The structure is roughly the same for all three techniques. The card is always inserted but left protruding. In all cases, the inserted card is put second from the top (or under a small number of cards). It is then pushed square. Any of these techniques could theoretically be used without benefit of the set-up that makes it appear that the card is going much deeper into the deck than it actually is. Hull's description in Eye Openers uses the technique in that way. Both Victor and Vernon used the depth-enhancing set-up. Notice that I've carefully avoided calling the set-up "The Depth Illusion" (coined by Conrad Bush). There is not much dispute that the idea of tampering with the illusion of depth in broader terms predates this application. All three of the techniques use the same set-up to create the illusion of greater depth, to wit, elevating one end of the top card(s). There is increasing consensus that the first person to apply the illusion to this technique was Vernon. Vernon, however, appears only to have applied it to use of the technique from the rear. I'm not sure how this investigation will ultimately resolve when all sources have been exhausted.

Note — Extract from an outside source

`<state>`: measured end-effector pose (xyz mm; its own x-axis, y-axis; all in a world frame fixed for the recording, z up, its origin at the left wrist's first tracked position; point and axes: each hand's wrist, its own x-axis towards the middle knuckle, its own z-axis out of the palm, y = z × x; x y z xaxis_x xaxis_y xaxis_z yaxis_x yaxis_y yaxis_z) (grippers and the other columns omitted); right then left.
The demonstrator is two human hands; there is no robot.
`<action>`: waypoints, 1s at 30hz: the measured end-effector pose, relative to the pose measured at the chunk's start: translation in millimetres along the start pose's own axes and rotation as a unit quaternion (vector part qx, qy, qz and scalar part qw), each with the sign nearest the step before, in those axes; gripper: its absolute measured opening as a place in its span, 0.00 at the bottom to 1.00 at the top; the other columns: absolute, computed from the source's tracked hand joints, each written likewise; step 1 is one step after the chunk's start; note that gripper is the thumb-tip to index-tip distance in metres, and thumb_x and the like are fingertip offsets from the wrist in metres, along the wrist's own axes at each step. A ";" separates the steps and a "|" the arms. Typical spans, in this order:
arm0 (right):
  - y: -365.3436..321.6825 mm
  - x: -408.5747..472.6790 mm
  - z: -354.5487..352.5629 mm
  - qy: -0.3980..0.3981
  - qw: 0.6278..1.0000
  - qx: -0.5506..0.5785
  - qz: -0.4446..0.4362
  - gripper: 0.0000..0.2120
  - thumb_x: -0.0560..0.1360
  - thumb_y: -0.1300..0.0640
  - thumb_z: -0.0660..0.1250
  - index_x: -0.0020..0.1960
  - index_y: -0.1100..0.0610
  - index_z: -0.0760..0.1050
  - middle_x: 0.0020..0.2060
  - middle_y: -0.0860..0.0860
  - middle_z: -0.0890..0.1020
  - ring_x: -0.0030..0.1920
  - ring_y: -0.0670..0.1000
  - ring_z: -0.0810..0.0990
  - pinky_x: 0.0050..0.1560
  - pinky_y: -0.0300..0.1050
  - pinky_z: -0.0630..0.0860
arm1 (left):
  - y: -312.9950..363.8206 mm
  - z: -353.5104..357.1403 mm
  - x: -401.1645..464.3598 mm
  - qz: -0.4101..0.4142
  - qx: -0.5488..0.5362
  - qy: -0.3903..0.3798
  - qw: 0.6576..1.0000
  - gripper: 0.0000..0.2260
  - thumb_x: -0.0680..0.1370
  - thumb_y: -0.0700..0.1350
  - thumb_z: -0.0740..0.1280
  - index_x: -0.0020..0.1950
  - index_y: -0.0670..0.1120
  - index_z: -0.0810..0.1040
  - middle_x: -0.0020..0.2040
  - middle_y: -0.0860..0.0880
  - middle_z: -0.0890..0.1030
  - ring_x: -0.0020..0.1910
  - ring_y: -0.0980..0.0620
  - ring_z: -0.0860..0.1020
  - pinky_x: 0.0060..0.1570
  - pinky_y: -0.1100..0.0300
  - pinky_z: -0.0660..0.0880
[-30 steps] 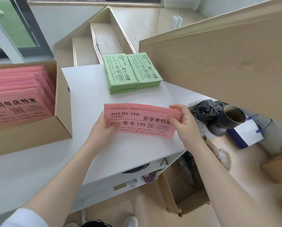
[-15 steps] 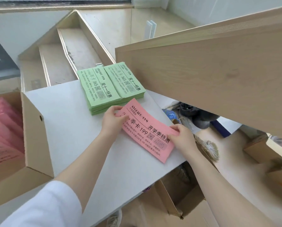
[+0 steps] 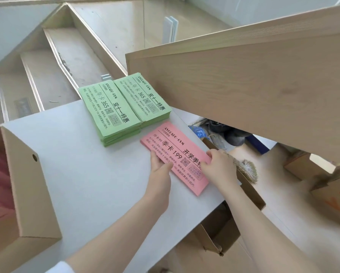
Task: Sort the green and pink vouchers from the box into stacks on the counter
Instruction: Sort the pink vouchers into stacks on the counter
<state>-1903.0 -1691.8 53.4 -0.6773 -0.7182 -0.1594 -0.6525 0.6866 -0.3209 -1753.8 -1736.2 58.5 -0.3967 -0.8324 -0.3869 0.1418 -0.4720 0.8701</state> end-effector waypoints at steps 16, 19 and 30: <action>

I do know that it has become increasingly difficult to know how to refer to any of the techniques so as to convey one's intended meaning and, at the same time, be true to the historical record. My solution, albeit imperfect, is to tip my hat to practice, history and communication without bowing to any. Thus, I call all the techniques "Tilt," modified by the direction from which it is performed. So we have Front Tilt, Side Tilt and Rear Tilt. Further, since we have a "Depth Illusion," courtesy of Vernon or Cazeneuve (Magic Without Apparatus, 1945, page 85) or whomever, and we almost always employ it, there seems no reason to continually mention it. I can think of no other illusion for which we do so. The reason is simple: It's obvious that we will use the best method we have; thus, while the phrase may have appeal, it's redundant.
My chosen naming convention will, no doubt, annoy just about everyone equally. It has one redeeming feature: It communicates all one needs to know in two words: direction, technique. I find that definitive, in one sense of the word, if not both.